WASHINGTON - Billions of years after a galactic "baby boom," a Nasa spacecraft has detected dozens of newborn galaxies in Earth's part of the universe.
These unexpected cosmic infants were discovered with the Galaxy Evolution Explorer, which managed to spy them because of the massive amounts of ultraviolet light they emit as they furiously form stars out of gas, astronomers said.
The closest of them may be a mere billion light-years from Earth, about nine billion light-years closer than the baby galaxies scientists had observed previously, Tim Heckman, an astronomer at Johns Hopkins University in Baltimore said.
A light-year is about 10 trillion km, the distance light travels in a year.
Astronomers believe the real boom time for galaxy formation was just a few billion years after the theoretical Big Bang explosion thought to have given birth to the universe.
Before the Galaxy Evolution Explorer astronomers did not know whether newborn galaxies were present at all in the universe today or whether this phase of cosmic creation might be over.
The Explorer, known familiarly as Galex, is a space telescope which has been orbiting Earth since its launch in April 2003, looking to see how stars formed.

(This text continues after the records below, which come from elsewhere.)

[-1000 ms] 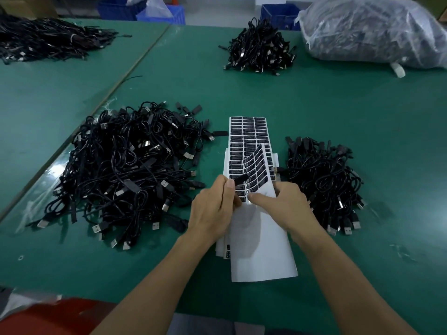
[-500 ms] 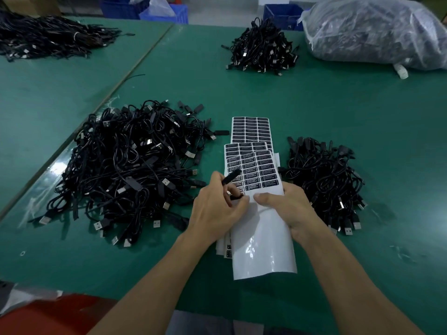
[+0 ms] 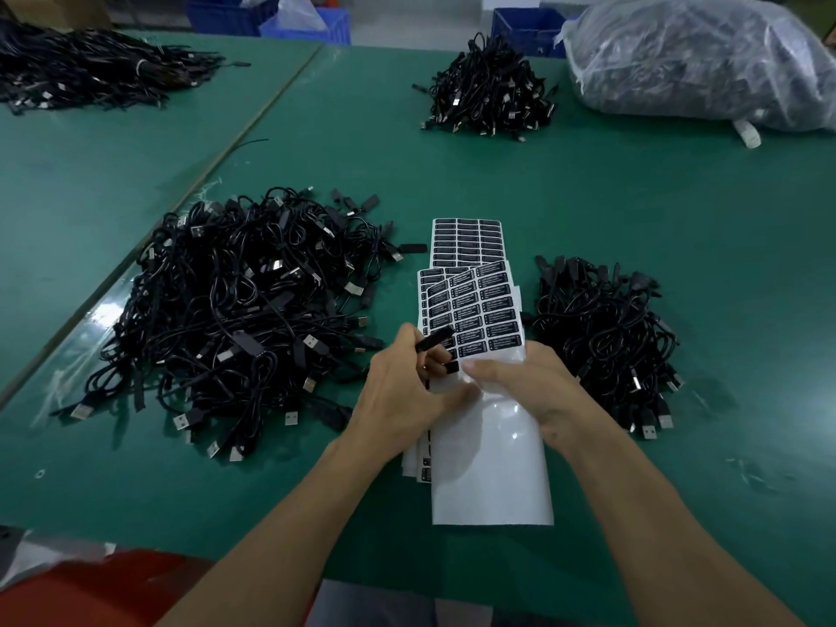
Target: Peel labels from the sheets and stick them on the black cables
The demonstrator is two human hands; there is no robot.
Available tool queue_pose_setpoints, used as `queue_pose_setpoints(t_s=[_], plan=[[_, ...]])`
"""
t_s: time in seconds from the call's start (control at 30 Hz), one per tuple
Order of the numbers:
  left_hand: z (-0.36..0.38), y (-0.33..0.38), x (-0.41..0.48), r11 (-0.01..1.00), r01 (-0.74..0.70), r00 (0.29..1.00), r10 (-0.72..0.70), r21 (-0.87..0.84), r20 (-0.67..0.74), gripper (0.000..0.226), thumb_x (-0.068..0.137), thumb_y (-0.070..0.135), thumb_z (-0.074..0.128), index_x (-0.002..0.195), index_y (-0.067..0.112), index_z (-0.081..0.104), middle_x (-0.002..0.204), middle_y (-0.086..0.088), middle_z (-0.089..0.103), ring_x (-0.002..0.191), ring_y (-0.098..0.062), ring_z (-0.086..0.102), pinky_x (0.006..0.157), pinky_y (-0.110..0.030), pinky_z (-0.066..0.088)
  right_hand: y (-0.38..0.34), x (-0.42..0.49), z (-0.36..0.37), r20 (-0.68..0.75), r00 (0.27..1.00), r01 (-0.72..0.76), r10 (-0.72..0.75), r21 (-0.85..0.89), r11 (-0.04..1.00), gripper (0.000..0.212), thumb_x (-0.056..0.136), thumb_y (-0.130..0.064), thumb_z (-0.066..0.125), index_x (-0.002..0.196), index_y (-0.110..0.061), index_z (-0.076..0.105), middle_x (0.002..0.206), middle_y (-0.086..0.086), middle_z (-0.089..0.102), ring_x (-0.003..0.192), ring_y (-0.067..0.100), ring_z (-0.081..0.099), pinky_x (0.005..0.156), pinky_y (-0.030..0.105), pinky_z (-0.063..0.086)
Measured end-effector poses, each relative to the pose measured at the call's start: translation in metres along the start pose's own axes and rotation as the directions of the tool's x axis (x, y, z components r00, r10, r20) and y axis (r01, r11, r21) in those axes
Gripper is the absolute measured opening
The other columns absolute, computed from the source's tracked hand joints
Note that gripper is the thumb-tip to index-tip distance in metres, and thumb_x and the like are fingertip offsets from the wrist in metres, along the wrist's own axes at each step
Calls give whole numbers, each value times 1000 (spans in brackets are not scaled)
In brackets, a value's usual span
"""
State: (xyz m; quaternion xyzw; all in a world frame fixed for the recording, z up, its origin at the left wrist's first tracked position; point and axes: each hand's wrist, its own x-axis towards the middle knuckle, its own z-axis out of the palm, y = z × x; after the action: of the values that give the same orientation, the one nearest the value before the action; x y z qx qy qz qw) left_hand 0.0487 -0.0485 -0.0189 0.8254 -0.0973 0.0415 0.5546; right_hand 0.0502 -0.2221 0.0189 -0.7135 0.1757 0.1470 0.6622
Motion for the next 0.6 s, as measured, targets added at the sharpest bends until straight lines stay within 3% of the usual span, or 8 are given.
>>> queue_pose_setpoints(t_s=[0.1, 0.3, 0.53, 0.6], plan=[[0, 3, 0, 1000, -23, 1000, 23, 3, -10, 47, 68, 51, 85, 87, 28, 49, 94, 21, 65, 80, -4, 65, 62, -12, 49, 3, 1, 2, -26, 1000, -10, 11, 39, 999, 21, 74, -6, 86, 89, -3, 72, 80, 13, 76, 67, 18, 74, 61, 28, 61], [3, -2, 1, 999, -35, 999, 35, 32, -24, 34, 77, 37, 81, 84, 33, 48, 88, 16, 67, 77, -4, 67, 62, -11, 49, 7, 5, 0, -26, 997, -67, 68, 55, 996, 53, 68, -7, 89, 114, -2, 64, 101, 18, 74, 89, 33, 74, 81, 51, 61], [1, 0, 1, 999, -8, 1000, 8, 33, -2, 40, 71, 53, 78, 83, 33, 46, 91, 22, 68, 75, -1, 69, 59, -12, 51, 14, 5, 5, -92, 995, -38, 41, 42, 998, 45, 72, -16, 88, 104, -12, 57, 100, 13, 71, 87, 28, 73, 75, 44, 62], [2, -1, 1, 999, -11, 1000, 12, 44, -3, 39, 71, 52, 77, 83, 31, 47, 90, 22, 69, 74, -1, 69, 58, -15, 52, 15, 4, 6, -102, 995, -15, 19, 32, 999, 39, 75, -14, 87, 99, -13, 56, 96, 12, 71, 77, 22, 74, 60, 35, 60]])
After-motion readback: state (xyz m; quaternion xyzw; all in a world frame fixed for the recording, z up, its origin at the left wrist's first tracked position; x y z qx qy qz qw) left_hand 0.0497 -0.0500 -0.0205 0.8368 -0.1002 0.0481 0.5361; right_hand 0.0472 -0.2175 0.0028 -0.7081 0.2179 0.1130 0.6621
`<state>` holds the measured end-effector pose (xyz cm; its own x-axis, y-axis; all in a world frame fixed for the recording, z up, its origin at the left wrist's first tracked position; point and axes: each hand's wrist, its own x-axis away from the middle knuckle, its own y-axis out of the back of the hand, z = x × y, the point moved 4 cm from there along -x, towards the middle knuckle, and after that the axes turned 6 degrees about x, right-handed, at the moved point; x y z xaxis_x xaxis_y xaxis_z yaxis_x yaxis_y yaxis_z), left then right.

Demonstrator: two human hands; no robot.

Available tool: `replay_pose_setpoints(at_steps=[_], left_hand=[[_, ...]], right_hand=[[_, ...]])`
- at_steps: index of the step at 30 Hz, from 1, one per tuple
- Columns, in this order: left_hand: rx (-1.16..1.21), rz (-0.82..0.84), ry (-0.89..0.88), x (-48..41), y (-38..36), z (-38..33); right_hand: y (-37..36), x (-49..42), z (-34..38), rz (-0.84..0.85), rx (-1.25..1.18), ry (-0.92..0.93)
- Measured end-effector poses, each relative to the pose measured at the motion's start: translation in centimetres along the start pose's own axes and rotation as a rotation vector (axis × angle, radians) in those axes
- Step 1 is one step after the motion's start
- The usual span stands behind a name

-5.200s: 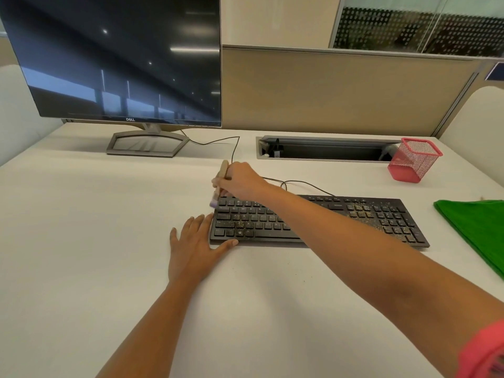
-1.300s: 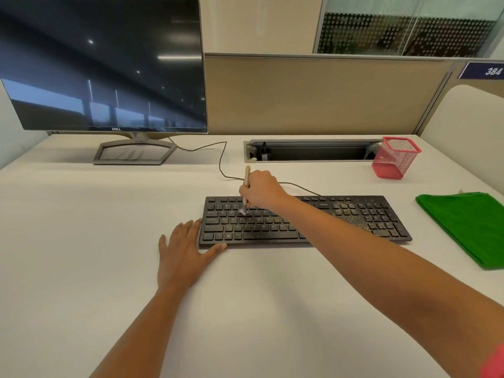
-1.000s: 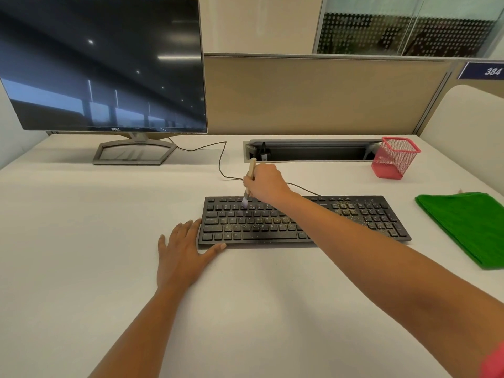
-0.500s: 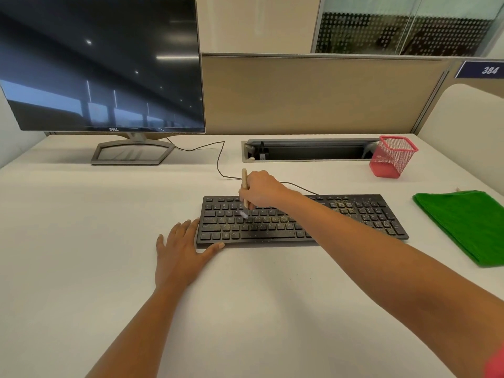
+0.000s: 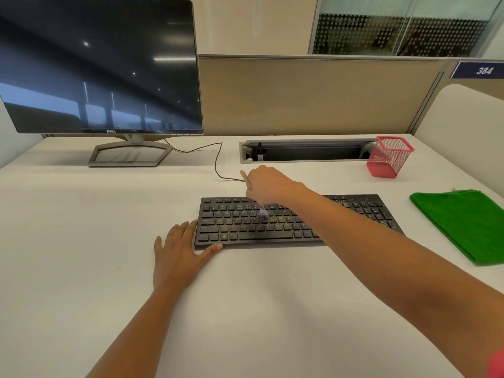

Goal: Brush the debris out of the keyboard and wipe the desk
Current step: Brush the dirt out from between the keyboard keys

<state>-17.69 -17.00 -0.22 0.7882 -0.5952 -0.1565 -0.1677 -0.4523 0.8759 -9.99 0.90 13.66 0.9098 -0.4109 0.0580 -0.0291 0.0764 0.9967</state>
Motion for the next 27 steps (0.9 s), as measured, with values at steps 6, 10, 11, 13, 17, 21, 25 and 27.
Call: replay_pose_setpoints(at_steps=[6, 10, 11, 13, 17, 21, 25, 27], left_hand=[[-0.009, -0.002, -0.001, -0.1, 0.0, 0.1], [-0.011, -0.002, -0.002, -0.1, 0.0, 0.1], [-0.012, 0.0, -0.001, -0.1, 0.1, 0.1], [-0.011, 0.001, -0.003, -0.1, 0.0, 0.0], [-0.01, 0.004, 0.001, 0.0, 0.1, 0.0], [-0.02, 0.0, -0.005, 0.0, 0.0, 0.1], [-0.012, 0.007, 0.001, 0.0, 0.0, 0.0], [-0.009, 0.002, -0.001, 0.0, 0.2, -0.1]], right_hand=[[-0.6, -0.6, -0.2, -0.146, -0.35, -0.132], [-1.9, -0.4, -0.2, -0.058, -0.328, -0.153], [-1.9, -0.3, -0.1, -0.024, -0.316, -0.149], [-1.9, -0.4, -0.5, -0.003, -0.346, -0.157], [-1.3, -1.0, -1.5, -0.152, -0.451, -0.233], [-2.0, -0.9, -1.6, -0.118, -0.467, -0.229], [-2.5, -0.6, -1.1, 0.041, -0.474, -0.183], [-2.1, -0.8, -1.1, 0.002, -0.48, -0.181]])
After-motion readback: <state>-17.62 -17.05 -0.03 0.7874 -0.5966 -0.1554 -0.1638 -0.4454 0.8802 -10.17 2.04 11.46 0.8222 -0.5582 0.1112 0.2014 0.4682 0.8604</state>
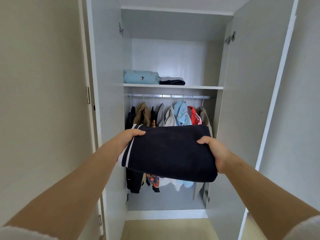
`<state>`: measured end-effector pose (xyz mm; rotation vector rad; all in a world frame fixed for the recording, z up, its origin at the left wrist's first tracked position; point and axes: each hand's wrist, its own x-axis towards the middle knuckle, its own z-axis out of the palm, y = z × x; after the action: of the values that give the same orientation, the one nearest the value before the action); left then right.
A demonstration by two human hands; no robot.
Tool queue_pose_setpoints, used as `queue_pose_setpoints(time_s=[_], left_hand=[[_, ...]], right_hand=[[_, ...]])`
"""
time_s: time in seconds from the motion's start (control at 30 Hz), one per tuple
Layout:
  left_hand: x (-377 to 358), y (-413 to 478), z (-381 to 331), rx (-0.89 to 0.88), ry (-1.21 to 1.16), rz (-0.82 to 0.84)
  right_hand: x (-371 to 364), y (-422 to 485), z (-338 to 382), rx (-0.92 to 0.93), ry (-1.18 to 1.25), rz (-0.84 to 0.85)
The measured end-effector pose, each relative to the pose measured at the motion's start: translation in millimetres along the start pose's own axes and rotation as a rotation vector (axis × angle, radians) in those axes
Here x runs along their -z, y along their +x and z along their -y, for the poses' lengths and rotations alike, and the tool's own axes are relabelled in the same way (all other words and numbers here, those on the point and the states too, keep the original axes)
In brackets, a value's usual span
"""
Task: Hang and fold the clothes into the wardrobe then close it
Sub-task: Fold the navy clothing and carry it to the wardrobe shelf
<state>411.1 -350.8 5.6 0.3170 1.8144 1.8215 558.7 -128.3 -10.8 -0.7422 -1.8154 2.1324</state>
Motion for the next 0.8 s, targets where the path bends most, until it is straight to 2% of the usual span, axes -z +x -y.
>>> queue_pose_setpoints(time_s=[0.2,0.4,0.63,0.8], left_hand=[[-21.2,100.3,-26.5,-0.013,-0.007,0.018],[-52.2,206.2,-68.9,-0.094,-0.062,0.012],[-90.5,317.7,-150.9,-0.167,-0.135,0.005],[-85.8,381.1,-214.4,-0.282,-0.158,-0.015]], right_hand=[[21.3,97.0,29.1,0.035,-0.004,-0.001],[53.3,204.6,75.9,0.147,0.042,0.089],[89.9,333.1,161.8,0.302,0.017,0.178],[74.4,406.3,221.4,0.313,0.057,0.232]])
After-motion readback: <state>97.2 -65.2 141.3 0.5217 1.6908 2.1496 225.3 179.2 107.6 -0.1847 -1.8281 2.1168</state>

Seeing newborn galaxies now, at relatively close range, is remarkable, Heckman said: "It's almost like looking out the window and seeing a dinosaur walking by."
Astronomers have long looked for baby galaxies to get some clue to the formation of the Milky Way, the galaxy which contains Earth's solar system. Previous observations have centred on the youngest galaxies that are also the furthest away and therefore hard to study in detail.
"While these newborn galaxies (from the galactic baby boom) are much more numerous in the early universe, we can only obtain crude information about them," Alice Shapley, an astronomer at the University of California, Berkeley said.
The sample of newborns detected by the new spacecraft is so similar to those from the early times of the universe that it could be an effective tool to study galactic evolution from what amounts to a ring-side seat, Shapley said.
The new image of the youngest galaxies shows them to be from one-fifth to one-third the diameter of the Milky Way and other mature galaxies. Unlike the Milky Way, with its elegant spiral arms, the baby galaxies are amorphous blobs.
The visible light they emit is about the same as the middle-aged galaxies, but in the ultraviolet realm, they shine much more brightly.
This discovery does not mean that another galactic birth surge is under way, Heckman said.
"What we're seeing now is the last dregs of galaxy birth, the stragglers," Heckman said. "We don't know what's causing the decline."